İşe İade Davası-Boşta Geçen Süreler İçin Ödenecek Ücret

Yanıt
Konuyu Değerlendirin Konu İçinde Arama Konu Araçları  
Old 17-04-2018, 19:39   #1
because I am him

 
İnceleme İşe İade Davası-Boşta Geçen Süreler İçin Ödenecek Ücret

Sayın meslektaşlarım,

Vakit ayırıp cevap yazabilen üstadlara çok teşekkür ederim.

İşe iade dava dilekçesi Müvekkil Şirket'e tebliğ edildiğinde, henüz davaya cevap vermeden, samimi bir şekilde işçiyi işe davet ettik, cevap dilekçemizle de davayı kabul ettik. İşçi ise dava sonucunu bekleyeceği şeklinde cevap verdi, mahkeme de davayı kabul etti ve boşta geçen süreler için en çok 4 aya kadar ücret ve diğer hakların tahsili şeklinde hüküm tesis etti.

İşçi, Müvekkil Şirket'te işten çıktıktan hemen sonra, farklı bir Şirket'te çalışmaya başlamış. Farklı bir işyerinde çalışılmasının, boşta geçen süreler için ücret takdirine mani olmadığını biliyorum.

İşçi davetimizi kabul edip işe başlasaydı, ben kalan 3 ay için işçiye ücret ödemek zorunda kalmayacaktım. İşçi bu durumda, ilk bir aylık süre dışında, kalan 3 aylık süre için, hem yeni işyerinden, hem de Müvekkil Şirket'ten ücret almış olacak. İşin daha da ilginç tarafı, işe gerçekten geri dönmesi istenen tüm işçiler, işe iade davası açtıktan sonra, davete icabet etmeyip evinde otursa dahi, ücret ödemesi yapmak gerekiyor şeklinde bir anlam çıkarıyorum.

Konuyla ilgili bir karar ne yazık ki bulamadım. Tecrübesi olan, benzer bir olayla ilgili Yargıtay kararı olan meslektaşlarım bilgilerini paylaşabilirse çok sevinirim.

Saygı ve selamlarımla,
AA
Old 17-04-2018, 20:07   #2
Admin

 
Varsayılan

Sayın Meslektaşım,
Alıntı:
Yazan because I am him
İşçi davetimizi kabul edip işe başlasaydı, ben kalan 3 ay için işçiye ücret ödemek zorunda kalmayacaktım.
Konuya şu açıdan da bakabilirsiniz: işveren ilk başta işçiyi işten çıkarmış olmasaydı o da işe iade davası açmak zorunda kalmayacaktı.

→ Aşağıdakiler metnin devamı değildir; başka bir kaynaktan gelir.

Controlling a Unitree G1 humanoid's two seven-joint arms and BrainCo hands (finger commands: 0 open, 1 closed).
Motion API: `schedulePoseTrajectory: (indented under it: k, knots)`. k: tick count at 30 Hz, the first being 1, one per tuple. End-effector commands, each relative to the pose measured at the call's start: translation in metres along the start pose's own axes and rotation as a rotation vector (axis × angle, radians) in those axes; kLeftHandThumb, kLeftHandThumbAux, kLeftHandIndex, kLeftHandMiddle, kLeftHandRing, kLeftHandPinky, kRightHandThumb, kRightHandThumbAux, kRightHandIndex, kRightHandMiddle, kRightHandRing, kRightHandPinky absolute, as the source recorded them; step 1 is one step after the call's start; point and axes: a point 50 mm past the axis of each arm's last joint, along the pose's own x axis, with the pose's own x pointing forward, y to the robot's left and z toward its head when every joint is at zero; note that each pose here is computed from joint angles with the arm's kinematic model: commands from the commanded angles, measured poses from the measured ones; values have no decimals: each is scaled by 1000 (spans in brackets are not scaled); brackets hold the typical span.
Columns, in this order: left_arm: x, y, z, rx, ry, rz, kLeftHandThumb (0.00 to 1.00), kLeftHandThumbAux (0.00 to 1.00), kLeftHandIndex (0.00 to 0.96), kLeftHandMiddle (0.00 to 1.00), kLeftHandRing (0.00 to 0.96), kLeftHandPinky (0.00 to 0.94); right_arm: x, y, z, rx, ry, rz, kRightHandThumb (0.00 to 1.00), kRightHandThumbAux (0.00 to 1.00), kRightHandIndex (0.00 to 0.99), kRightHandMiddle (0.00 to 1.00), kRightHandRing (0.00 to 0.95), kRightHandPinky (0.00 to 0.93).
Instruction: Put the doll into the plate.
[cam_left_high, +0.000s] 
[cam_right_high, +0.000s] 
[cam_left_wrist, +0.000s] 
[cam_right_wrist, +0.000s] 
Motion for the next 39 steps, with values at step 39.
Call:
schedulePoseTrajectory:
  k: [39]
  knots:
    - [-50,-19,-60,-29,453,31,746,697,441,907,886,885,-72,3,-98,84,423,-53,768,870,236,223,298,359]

İşe iade davası açtığında işe samimi olarak geri çağırmış olabilirsiniz ama bu dava açtığında işe geri çağıracağınız bir işçiyi işten çıkararak bu duruma sizin sebep olduğunuz gerçeğini de değiştirmiyor diye düşünüyorum.

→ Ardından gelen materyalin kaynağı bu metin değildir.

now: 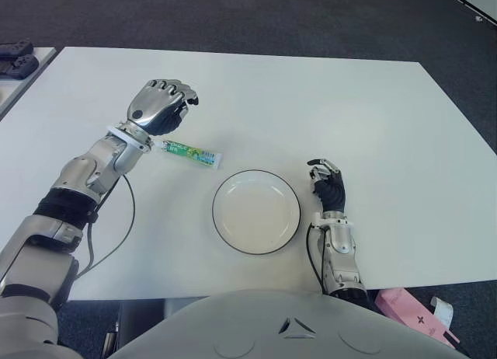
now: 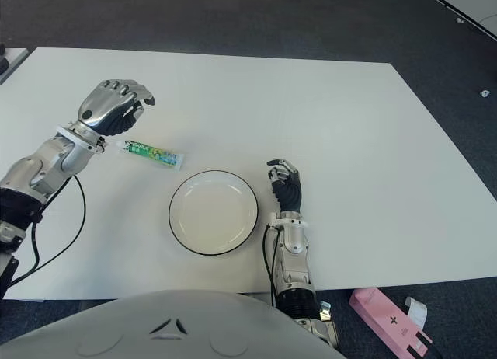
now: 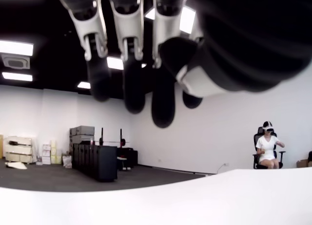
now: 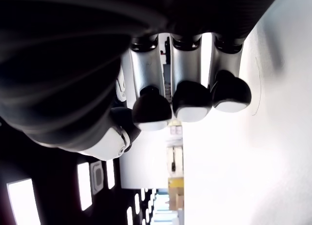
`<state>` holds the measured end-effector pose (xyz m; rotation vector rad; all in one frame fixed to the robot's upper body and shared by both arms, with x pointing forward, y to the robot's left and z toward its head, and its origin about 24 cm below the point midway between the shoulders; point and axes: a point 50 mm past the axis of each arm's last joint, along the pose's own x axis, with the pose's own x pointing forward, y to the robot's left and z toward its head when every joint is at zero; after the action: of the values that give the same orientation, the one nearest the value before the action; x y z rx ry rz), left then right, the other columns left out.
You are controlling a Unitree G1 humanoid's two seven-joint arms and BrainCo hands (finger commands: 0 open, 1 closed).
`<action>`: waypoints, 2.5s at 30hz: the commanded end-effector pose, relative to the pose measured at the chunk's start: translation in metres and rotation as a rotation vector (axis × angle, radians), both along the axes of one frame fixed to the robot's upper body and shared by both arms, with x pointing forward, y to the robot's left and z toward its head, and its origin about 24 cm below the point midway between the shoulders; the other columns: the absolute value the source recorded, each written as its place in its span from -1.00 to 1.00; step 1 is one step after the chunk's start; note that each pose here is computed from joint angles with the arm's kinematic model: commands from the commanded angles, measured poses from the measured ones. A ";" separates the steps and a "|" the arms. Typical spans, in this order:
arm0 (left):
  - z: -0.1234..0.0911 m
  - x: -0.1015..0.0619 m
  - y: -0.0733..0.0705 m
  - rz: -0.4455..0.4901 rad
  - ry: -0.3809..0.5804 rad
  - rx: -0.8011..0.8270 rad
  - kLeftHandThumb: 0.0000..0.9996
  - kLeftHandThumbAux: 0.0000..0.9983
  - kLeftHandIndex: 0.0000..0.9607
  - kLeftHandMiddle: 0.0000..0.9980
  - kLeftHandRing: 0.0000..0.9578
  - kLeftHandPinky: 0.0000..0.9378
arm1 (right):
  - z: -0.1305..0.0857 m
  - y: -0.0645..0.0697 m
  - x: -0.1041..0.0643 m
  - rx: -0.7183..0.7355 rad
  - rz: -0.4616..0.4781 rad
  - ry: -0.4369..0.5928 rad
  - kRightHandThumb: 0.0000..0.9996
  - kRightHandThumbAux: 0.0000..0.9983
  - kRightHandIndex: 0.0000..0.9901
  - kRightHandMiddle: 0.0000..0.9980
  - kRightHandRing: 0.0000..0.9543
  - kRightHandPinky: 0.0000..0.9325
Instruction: Put the toothpaste on the table into the plate.
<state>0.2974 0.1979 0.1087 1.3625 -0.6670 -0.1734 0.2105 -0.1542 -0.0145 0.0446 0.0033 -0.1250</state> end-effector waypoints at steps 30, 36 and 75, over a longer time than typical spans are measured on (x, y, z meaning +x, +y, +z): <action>-0.028 0.003 0.022 -0.038 0.482 0.298 0.61 0.33 -0.11 0.13 0.35 0.24 | -0.003 -0.001 0.000 -0.004 -0.007 0.021 0.40 0.45 -0.12 0.78 0.83 0.83; -0.034 0.011 0.030 0.025 0.506 0.368 0.35 -0.26 -0.22 -0.10 -0.08 -0.10 | -0.005 -0.001 -0.001 0.000 -0.004 0.023 0.40 0.45 -0.12 0.76 0.81 0.81; -0.058 0.016 0.069 0.184 0.614 0.507 0.06 -0.53 -1.00 -0.92 -0.93 -0.81 | -0.002 0.001 -0.005 0.008 -0.017 0.028 0.41 0.45 -0.12 0.81 0.85 0.88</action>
<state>0.3110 0.2684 0.0521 1.7093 0.0243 -0.5952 0.2083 -0.1554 -0.0126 0.0418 0.0029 -0.1348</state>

Dolayısıyla benim görüşüme göre Mahkeme kararı doğru.

Alıntı:
İşin daha da ilginç tarafı, işe gerçekten geri dönmesi istenen tüm işçiler, işe iade davası açtıktan sonra, davete icabet etmeyip evinde otursa dahi, ücret ödemesi yapmak gerekiyor şeklinde bir anlam çıkarıyorum.
Esasında 1 Ocak itibariyle bu senaryo artık mümkün olamayacak çünkü işçi artık arabuluculuk başvurusunda bulunmadan işe iade davası açamıyor ve arabuluculukta da işe iade kabul edilirse uyuşmazlık çözüldüğünden davete icabet etmeyip dava sonunu beklemek artık olası değil.
Old 17-04-2018, 21:04   #3
because I am him

 
Varsayılan

Üstadım, katkınız için çok teşekkür ederim.

Ben de karşıt görüş olarak, işe iadenin amacının, işçinin işe iadesinin sağlanmak olduğunu, işçiler tarafından ayrıca bir gelir kapısı olarak kullanılamayacağını söyleyebilirim

Meseleyi biraz daha derinleştireyim. Biz avukatlar gibi, işe iade davası ile muhatap olması zor, hakimler gibi imkansız olan kişiler tarafından, işçi lehine yorum ilkesini bazen abarttıldığını, bunun da yine işçilere zarar verdiğini düşünenlerdenim.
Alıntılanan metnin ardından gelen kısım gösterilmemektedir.